== Exercise aim ==
Nothing but the lines from the one with "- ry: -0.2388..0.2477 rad" down to the one with "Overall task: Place" should be returned, exactly and with both ends included, from the material below.
BEGIN Recorded information
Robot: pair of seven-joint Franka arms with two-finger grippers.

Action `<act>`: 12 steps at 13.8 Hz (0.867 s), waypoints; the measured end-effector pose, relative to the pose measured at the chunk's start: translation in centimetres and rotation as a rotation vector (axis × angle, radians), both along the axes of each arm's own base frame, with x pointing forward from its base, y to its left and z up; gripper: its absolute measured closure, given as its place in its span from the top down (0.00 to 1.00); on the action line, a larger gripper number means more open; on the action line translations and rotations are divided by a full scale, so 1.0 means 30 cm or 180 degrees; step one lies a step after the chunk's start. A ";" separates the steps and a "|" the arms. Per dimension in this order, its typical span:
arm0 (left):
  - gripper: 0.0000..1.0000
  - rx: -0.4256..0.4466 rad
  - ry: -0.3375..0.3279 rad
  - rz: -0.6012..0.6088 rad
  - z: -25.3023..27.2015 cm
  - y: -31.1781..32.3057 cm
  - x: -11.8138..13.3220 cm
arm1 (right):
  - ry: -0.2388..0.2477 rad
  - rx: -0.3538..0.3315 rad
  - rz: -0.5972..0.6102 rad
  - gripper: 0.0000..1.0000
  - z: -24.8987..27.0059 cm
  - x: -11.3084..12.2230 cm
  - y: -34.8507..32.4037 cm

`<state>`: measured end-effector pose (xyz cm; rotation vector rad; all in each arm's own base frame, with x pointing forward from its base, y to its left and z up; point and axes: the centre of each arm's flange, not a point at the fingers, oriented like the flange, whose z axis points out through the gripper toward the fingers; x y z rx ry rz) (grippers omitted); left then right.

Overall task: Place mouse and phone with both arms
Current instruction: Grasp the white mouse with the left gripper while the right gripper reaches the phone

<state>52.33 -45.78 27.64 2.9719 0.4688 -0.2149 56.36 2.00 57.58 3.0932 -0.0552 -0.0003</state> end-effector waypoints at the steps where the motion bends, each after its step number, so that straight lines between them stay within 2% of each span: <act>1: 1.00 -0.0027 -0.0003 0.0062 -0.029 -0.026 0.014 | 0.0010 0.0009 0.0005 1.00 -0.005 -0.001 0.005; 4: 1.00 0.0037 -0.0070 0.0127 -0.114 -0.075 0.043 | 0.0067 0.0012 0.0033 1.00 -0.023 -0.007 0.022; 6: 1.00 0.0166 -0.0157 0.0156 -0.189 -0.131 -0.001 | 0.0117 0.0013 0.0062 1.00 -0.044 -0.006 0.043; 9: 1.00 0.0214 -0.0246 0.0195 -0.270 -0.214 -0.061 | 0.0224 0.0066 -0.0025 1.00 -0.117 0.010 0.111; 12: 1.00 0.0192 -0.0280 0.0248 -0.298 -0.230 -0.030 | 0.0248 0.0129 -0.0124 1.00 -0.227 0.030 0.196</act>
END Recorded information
== Exercise output ==
  - ry: -0.2388..0.2477 rad
  - rx: -0.3538..0.3315 rad
  - rz: -0.5972..0.6102 rad
  - gripper: 0.0000..1.0000
  - z: -24.8987..27.0059 cm
  - x: -11.3084..12.2230 cm
  - y: -34.8507..32.4037 cm

`<state>`: measured end-effector pose (xyz cm; rotation vector rad; all in each arm's own base frame, with x pointing forward from its base, y to its left and z up; point and axes: the centre of each arm's flange, not a point at the fingers, oriented like the flange, whose z axis points out through the gripper toward the fingers; x y z rx ry rz) (grippers omitted); left then right.

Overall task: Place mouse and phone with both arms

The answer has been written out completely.